Apple, Google, and Others Join U.S. Push to End Paperwork in Healthcare

Apple, Google, and Others Join U.S. Push to End Paperwork in Healthcare

More than 60 major tech and healthcare firms, including Apple, Google, and Amazon, are partnering with the White House to overhaul how patients share and access data across the United States. The goal is simple: give patients direct control over their health records and finally eliminate the clipboard.

At the center of this push is a new federal framework designed by the Centers for Medicare & Medicaid Services (CMS). The CMS Interoperability Framework sets the technical and legal foundation for health apps, networks, and Electronic Health Records (EHRs) to communicate in a standardized, secure, and user-friendly way. This isn’t just another government tech blueprint. Companies are already building tools around it.

What the Plan Actually Changes

This federal-private partnership will focus on two key changes: first, streamlining how patients and providers exchange medical data; second, making digital health tools more accessible to patients so they can make informed decisions about their care.

Patients will soon be able to access their health records using personal apps and share them with doctors via QR codes or Smart Health Cards. The plan also introduces conversational AI assistants to help patients check symptoms, schedule appointments, and manage chronic conditions like diabetes and obesity.

In short, it’s a shift away from fragmented systems and toward a connected, app-driven ecosystem. Think less paper, fewer phone calls, and no more repeating your medical history at every new clinic.

Apple’s Job: Kill the Clipboard

Apple will work alongside companies like CVS Health, Google, Samsung, and UnitedHealth Group on one specific mission: end the use of physical intake forms in clinics. According to the CMS, this part of the initiative, dubbed “kill the clipboard,” will replace paper check-ins with secure digital alternatives.

These changes aren’t hypothetical. Thirty companies have already committed to building consumer-facing apps, which are expected to roll out in the coming months. Patients will use them to manage medications, schedule care, and interact with AI tools designed to simplify healthcare tasks.
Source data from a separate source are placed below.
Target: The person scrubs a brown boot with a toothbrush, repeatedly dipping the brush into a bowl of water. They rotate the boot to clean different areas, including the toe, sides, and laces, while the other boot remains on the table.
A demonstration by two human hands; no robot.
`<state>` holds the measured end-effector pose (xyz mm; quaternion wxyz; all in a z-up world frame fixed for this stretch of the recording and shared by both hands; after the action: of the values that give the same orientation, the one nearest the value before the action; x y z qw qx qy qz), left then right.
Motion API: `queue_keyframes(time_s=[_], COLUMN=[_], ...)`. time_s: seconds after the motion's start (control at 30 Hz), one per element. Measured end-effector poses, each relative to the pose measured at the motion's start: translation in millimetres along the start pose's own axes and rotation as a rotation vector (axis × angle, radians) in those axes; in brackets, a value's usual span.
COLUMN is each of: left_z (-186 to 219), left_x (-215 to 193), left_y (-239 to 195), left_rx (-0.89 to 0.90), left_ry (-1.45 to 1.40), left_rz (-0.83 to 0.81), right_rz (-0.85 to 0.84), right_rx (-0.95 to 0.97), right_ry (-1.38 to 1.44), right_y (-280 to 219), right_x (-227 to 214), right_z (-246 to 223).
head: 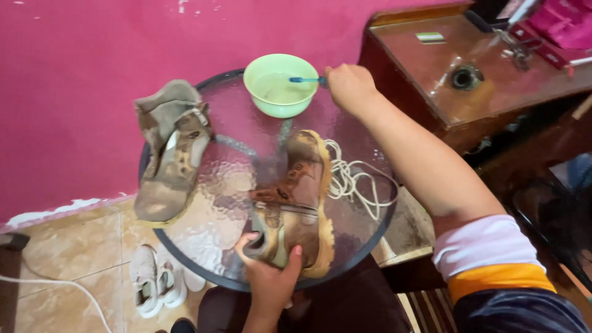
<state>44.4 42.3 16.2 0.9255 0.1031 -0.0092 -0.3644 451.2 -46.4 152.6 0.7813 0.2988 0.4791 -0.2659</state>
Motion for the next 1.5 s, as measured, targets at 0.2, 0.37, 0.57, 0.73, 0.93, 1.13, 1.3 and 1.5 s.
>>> queue_keyframes(time_s=[0.2, 0.37, 0.57, 0.73, 0.93, 1.13, 1.3, 1.5], left_z=[4, 6, 5, -6, 18, 1, 22, 48], left_x=[2, 2, -1, -1, -15, -32, -32, -26], left_y=[3, 5, 5, 7, 19, 59, 59, 19], left_rx=[-0.07, -0.051, -0.001, -0.119, -0.102, 0.02, 0.098, 0.361], left_ry=[-0.002, 0.015, 0.017, -0.085, -0.172, -0.418, -0.072, 0.19], left_rz=[-0.076, -0.065, -0.035, -0.046, -0.078, -0.257, -0.358, -0.383], right_rz=[-0.189, -0.365, -0.239, -0.154, -0.327, -0.131, -0.189, -0.147], right_rx=[0.103, 0.174, 0.238, -0.014, -0.113, -0.16, -0.091, -0.269], right_ry=[-0.24, -0.174, 0.507, 0.821, 0.974, 1.028, 0.835, 0.639], right_y=[62, 52, -15, -98, -200, -241, -256, -292], right_x=[15, 6, -37, -34, -38, -8, 1, 0], right_z=[-20, -22, 11, 23, -5, -6, -7, -40])
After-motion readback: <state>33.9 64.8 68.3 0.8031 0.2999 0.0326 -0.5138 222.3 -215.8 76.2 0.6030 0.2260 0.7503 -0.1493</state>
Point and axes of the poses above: each hand's wrist, its own y-axis towards the middle knuckle, its own x-axis out of the palm, z = x × y, the point moved 6 cm from there along y, towards the middle knuckle, and after that the axes turned 2 degrees about -y, right-handed, at the moved point
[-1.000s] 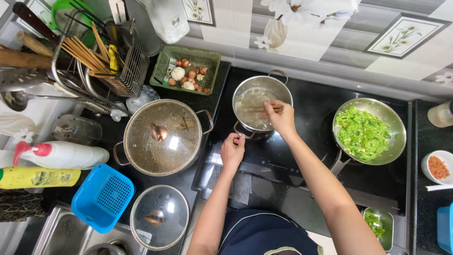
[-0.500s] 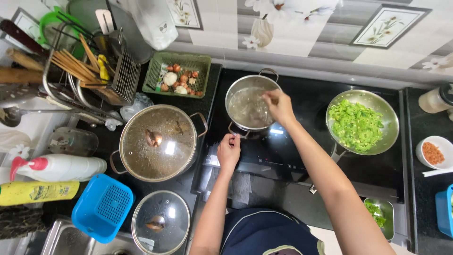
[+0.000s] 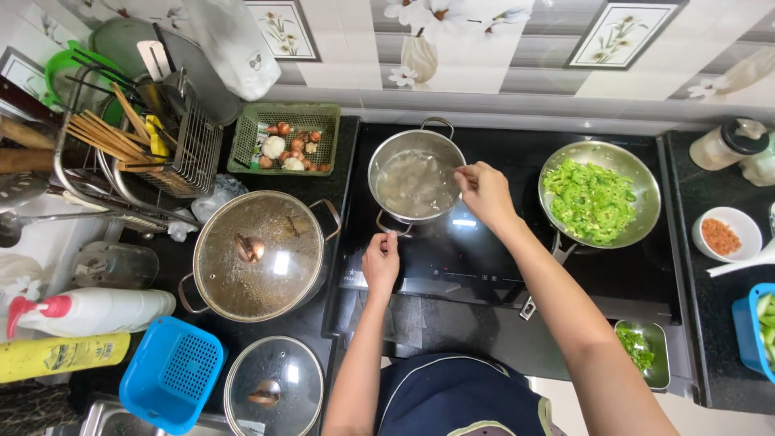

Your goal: Boiling sliced gourds and stirring chopped green vegetables in a pan on an induction stove.

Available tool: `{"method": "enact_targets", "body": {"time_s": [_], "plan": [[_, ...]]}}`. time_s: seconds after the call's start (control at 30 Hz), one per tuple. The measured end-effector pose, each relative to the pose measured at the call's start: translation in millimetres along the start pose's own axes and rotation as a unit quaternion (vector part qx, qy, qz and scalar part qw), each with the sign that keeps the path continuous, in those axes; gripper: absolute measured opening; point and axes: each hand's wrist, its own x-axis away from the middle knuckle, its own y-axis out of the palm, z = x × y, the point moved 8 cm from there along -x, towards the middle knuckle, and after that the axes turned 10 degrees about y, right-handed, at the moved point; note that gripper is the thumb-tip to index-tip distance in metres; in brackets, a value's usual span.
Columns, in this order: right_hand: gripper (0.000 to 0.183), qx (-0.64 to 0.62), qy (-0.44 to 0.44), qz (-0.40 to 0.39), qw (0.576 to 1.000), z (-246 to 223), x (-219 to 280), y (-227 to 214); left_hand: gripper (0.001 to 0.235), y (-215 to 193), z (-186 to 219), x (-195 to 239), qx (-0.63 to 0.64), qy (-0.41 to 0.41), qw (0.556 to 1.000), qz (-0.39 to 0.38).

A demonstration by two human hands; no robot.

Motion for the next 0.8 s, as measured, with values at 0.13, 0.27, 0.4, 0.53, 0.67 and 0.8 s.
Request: {"method": "enact_targets", "body": {"time_s": [0.13, 0.27, 0.4, 0.53, 0.67, 0.8], "plan": [[0.016, -0.008, -0.01, 0.036, 0.999, -19.4, 19.4, -19.7, 0.039, 2.0, -17.2, 17.3, -0.006, 0.006, 1.0, -0.029], [0.017, -0.035, -0.038, 0.065, 0.997, -32.4, 46.0, -29.9, 0.038, -1.5, -35.0, 64.6, -0.005, 0.024, 0.991, -0.134], [0.016, -0.066, -0.034, 0.076, 0.994, -35.2, 76.7, -32.4, 0.033, 12.6, -99.9, 132.4, 0.054, -0.009, 0.962, -0.267], [0.017, -0.208, -0.028, 0.111, 0.971, -22.8, 92.2, -20.6, 0.032, 7.4, -135.0, 180.8, 0.068, -0.044, 0.945, -0.316], [0.022, -0.309, 0.083, 0.108, 0.941, 8.8, 99.6, 3.1, 0.033, 22.0, -183.3, 189.6, 0.071, -0.022, 0.935, -0.346], [0.026, -0.512, 0.138, 0.118, 0.84, 13.3, 109.7, 7.2, 0.034, 33.5, -213.7, 188.9, 0.121, -0.042, 0.905, -0.406]]}}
According to the CMS website, all participating companies have signed a pledge to support this transition. The pledge commits them to returning visit records to patients in standardized formats and enabling seamless data transfers between health apps and providers. The aim is to reduce friction, improve access, and finally move past outdated, manual processes.

The Centers for Medicare & Medicaid Services outlined the initiative and its Interoperability Framework on its official site, which includes a full list of participating organizations and technical guidelines.

CMS confirmed Apple’s involvement and the pledge to eliminate paper intake forms in a press release that also named Zocdoc, Sharecare, and Flexpa as partners.

The Office for Civil Rights and the Assistant Secretary for Technology Policy are also leading the effort alongside CMS, coordinating policy alignment across agencies.